Legitimasi dan dominasi ini bersama-sama dengan tata-cara pemanfaatan perpustakaan untuk kegiatan komunikasi pengetahuan membentuk “struktur sosial perpustakaan Indonesia”.
*****
Dari uraian teoritis di atas, jelaslah bahwa kepustakawanan Indonesia adalah bagian dari proses merajut jaringan sosial, bagian dari upaya yang menciptakan inklusi sosial dan bermuara pada kesaling-pemahaman antar anggota masyarakat, kerukunan dan kesejahteraan bersama. Kepustakawanan Indonesia, dengan demikian, adalah bagian dari Indonesia yang beradab. Tetapi, itulah celakanya! Semua itu adalah teori tentang kepustakawanan dan kepustakawanan Indonesia. Di tengah situasi krisis seperti sekarang ini, maka sangatlah sulit percaya bahwa semua teori itu telah diaplikasikan dalam praktik-praktik perpustakaan di Indonesia.
Lebih mudah untuk kita berpikir bahwa teori tentang kepustakawanan Indonesia selama ini salah belaka, dan bahwa kepustakawanan Indonesia tidak perlu berkaitan dengan prinsip-prinsip kebudayaan dan struktur sosial Indonesia. Misalnya, logika ini akan mengatakan bahwa kepustakawanan Indonesia cukuplah dibangun dengan teknik-teknik pelaksanaan perpustakaan yang berlaku universal, seperti teknik pengatalogan, teknik klasifikasi, teknik peminjaman dan manajemen sumberdaya informasi yang telah dipakai di seluruh dunia secara terstandar. Logika ini lebih mudah dipakai, daripada kita menuduh kepustakawanan Indonesia telah ikut menciptakan kesenjangan yang mengarah kepada social exclusion.
Persoalannya bagi kita sekarang adalah: mau memilih di antara kedua logika di atas, ataukah menerima kenyataan bahwa belum ada kepustakawanan di Indonesia, sehingga memang belum ada kaitan antara semua yang terjadi di masyarakat kita dengan kepustakawanan di negeri ini.

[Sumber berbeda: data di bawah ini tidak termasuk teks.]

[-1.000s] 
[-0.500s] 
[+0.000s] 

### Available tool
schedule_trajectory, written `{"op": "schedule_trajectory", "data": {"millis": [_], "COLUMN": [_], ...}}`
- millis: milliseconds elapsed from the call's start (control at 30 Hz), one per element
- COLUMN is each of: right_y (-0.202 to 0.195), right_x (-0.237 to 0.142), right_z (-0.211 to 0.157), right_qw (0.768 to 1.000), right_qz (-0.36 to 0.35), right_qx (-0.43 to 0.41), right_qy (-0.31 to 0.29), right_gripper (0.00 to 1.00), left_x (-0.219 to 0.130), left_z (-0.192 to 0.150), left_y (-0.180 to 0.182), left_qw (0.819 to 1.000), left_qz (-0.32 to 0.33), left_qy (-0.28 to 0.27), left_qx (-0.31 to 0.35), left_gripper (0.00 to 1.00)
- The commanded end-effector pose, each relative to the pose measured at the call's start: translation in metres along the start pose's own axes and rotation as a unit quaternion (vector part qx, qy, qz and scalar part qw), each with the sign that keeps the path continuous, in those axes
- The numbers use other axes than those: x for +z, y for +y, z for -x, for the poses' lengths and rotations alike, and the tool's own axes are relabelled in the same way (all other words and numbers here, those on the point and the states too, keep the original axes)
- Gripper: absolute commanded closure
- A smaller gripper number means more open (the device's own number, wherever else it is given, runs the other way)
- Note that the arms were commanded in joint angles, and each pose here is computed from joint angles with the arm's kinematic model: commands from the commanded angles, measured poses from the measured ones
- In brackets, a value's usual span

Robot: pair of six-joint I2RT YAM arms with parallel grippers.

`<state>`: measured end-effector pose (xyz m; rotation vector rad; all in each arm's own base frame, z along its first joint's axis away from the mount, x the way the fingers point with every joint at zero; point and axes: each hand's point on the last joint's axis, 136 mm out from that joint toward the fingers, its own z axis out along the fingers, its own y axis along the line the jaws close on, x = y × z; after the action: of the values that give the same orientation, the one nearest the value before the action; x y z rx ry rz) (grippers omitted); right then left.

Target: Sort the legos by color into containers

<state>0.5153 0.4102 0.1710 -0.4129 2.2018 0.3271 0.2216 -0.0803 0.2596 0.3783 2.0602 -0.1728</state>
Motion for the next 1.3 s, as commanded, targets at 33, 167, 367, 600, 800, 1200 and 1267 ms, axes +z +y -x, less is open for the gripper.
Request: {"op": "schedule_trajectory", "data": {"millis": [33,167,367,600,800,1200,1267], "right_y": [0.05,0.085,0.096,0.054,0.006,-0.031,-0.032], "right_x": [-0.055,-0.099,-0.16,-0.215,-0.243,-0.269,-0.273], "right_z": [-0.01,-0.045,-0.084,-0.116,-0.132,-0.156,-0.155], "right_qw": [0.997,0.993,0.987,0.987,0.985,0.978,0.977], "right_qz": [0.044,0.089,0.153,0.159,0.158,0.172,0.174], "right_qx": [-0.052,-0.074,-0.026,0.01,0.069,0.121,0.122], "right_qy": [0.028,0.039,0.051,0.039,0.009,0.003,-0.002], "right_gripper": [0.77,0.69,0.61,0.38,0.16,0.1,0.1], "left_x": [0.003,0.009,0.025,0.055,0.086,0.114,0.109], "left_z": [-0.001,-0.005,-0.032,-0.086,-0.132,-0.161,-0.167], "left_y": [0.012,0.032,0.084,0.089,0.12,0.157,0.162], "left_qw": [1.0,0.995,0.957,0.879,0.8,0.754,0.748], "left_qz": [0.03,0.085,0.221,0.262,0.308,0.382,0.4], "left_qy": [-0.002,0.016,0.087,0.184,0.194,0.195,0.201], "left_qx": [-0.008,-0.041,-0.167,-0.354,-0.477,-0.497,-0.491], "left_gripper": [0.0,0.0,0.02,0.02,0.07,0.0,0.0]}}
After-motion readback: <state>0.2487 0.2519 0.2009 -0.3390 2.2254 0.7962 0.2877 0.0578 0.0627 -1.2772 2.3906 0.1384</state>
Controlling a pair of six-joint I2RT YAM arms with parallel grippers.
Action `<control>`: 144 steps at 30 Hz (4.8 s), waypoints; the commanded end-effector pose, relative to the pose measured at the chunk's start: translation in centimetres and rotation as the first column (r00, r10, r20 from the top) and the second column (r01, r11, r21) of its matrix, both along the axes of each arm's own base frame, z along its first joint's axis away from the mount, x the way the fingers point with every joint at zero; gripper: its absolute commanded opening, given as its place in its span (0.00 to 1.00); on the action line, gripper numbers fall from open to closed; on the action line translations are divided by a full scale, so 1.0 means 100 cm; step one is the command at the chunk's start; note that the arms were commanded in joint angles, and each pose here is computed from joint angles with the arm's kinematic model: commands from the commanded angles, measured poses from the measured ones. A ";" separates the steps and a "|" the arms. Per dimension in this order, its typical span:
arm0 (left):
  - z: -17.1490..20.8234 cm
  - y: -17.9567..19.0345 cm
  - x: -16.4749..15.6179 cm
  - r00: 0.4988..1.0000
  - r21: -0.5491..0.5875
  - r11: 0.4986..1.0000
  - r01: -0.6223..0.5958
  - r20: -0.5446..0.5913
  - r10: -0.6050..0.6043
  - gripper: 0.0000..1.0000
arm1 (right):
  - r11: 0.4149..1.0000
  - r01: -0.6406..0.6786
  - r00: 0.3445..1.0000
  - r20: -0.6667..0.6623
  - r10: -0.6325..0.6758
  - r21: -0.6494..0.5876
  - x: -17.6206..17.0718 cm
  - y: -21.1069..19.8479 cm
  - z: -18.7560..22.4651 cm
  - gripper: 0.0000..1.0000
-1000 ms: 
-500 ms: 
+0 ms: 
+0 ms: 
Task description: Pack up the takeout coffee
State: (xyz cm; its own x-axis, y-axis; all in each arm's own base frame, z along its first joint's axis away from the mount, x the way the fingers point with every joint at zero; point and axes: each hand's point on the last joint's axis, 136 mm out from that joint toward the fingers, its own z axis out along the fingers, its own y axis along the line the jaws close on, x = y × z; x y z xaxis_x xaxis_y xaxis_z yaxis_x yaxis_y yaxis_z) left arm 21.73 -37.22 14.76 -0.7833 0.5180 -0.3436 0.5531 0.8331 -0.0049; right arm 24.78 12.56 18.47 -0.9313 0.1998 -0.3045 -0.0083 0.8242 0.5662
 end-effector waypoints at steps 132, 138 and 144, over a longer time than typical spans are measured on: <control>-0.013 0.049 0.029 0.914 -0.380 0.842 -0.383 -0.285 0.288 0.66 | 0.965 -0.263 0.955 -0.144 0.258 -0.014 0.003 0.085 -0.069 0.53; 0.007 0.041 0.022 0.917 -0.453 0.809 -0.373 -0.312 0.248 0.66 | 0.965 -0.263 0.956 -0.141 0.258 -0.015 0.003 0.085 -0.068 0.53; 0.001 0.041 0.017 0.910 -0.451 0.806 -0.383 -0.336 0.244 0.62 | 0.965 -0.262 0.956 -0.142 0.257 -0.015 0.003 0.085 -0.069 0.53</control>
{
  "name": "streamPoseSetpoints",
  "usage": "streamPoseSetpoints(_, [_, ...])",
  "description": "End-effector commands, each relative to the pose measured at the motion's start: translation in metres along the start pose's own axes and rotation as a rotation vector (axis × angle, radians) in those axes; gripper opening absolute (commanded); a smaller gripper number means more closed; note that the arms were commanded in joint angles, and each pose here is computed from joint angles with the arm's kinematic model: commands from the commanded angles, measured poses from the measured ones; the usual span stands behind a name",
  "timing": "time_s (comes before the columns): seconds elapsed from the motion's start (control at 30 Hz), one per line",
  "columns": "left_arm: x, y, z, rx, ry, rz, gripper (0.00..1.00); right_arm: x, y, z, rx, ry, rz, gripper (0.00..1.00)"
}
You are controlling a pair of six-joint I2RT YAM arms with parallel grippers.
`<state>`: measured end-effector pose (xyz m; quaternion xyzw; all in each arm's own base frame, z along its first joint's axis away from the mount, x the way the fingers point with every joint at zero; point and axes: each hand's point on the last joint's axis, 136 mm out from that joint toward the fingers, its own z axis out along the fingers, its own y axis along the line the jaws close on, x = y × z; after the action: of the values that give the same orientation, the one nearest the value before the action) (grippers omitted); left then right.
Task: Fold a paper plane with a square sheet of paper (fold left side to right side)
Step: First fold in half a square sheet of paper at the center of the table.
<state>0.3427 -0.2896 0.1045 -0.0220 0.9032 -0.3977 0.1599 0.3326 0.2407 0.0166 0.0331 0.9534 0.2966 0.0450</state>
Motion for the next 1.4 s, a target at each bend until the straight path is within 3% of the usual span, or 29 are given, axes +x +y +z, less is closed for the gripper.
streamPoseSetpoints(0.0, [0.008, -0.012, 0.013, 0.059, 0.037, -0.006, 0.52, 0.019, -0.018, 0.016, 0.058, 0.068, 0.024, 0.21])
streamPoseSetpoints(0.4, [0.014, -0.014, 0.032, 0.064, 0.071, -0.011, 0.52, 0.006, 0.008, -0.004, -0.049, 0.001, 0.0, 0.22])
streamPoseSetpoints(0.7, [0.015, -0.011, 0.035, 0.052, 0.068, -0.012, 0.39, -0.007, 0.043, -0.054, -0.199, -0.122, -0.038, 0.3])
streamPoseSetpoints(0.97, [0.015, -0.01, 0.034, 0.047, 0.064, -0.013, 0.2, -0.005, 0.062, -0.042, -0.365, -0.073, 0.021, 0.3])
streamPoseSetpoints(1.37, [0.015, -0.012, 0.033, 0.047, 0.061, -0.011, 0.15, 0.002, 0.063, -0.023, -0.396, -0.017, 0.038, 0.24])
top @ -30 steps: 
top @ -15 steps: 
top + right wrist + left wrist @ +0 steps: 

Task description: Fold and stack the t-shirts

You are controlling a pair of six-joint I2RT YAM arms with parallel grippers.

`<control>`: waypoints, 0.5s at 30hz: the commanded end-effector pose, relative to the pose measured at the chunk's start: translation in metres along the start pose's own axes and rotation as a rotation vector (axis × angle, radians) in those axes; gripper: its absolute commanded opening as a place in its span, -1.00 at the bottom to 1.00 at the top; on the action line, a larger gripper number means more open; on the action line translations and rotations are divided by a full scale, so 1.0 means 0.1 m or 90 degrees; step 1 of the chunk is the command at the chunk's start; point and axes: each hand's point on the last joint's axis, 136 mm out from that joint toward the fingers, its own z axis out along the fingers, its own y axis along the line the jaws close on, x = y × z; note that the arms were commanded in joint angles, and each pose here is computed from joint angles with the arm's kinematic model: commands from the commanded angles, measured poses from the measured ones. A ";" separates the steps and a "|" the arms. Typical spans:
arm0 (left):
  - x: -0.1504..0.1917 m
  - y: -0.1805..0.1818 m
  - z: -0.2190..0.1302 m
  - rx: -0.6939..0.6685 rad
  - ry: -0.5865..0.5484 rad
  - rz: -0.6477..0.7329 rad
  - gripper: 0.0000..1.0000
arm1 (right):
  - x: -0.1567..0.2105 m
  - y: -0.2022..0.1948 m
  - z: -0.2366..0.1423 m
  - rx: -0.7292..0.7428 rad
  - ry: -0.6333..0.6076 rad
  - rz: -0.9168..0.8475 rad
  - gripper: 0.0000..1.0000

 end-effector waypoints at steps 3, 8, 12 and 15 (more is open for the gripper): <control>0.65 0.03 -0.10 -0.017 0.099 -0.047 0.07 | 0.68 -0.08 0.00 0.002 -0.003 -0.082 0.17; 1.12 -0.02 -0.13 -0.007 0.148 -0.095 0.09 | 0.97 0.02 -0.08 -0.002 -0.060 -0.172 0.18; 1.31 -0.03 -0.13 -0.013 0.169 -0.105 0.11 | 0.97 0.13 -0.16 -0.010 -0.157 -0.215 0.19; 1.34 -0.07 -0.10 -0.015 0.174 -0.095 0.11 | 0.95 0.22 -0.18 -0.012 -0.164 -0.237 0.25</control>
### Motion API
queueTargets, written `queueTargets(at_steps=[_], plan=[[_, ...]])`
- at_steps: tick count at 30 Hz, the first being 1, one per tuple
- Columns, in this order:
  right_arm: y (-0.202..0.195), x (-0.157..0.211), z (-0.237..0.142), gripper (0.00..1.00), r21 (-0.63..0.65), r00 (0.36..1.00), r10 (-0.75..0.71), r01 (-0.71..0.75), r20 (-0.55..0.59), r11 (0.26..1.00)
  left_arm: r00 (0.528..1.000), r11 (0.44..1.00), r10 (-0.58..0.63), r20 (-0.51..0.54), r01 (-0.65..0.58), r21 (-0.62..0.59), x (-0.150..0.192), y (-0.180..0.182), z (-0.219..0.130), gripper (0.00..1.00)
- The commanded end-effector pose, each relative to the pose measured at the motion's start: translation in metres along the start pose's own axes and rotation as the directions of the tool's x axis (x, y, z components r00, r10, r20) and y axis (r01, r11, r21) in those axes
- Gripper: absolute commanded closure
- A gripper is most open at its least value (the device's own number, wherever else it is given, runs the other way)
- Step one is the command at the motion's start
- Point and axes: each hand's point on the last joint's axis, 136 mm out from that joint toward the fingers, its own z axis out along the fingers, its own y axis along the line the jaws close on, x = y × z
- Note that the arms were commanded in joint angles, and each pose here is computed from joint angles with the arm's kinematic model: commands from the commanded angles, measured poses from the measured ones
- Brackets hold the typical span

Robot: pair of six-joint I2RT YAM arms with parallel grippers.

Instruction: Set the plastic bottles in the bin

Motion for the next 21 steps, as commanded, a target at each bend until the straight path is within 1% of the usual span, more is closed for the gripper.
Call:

Jika kita mau menerima kenyataan seperti ini, maka lebih mudah membuat kesepakatan untuk berbuat yang sebaliknya, yaitu membangun sebuah kepustakawanan baru yang adalah isi budaya bangsa Indonesia dan merupakan sistem sosial Indonesia. Jika tidak, maka semua teori tentang kepustakawanan yang berkaitan dengan budaya masyarakatnya boleh lah ditolak mentah-mentah dan tidaklah perlu mengaitkan kepustakawanan dengan keberingasan sosial segala!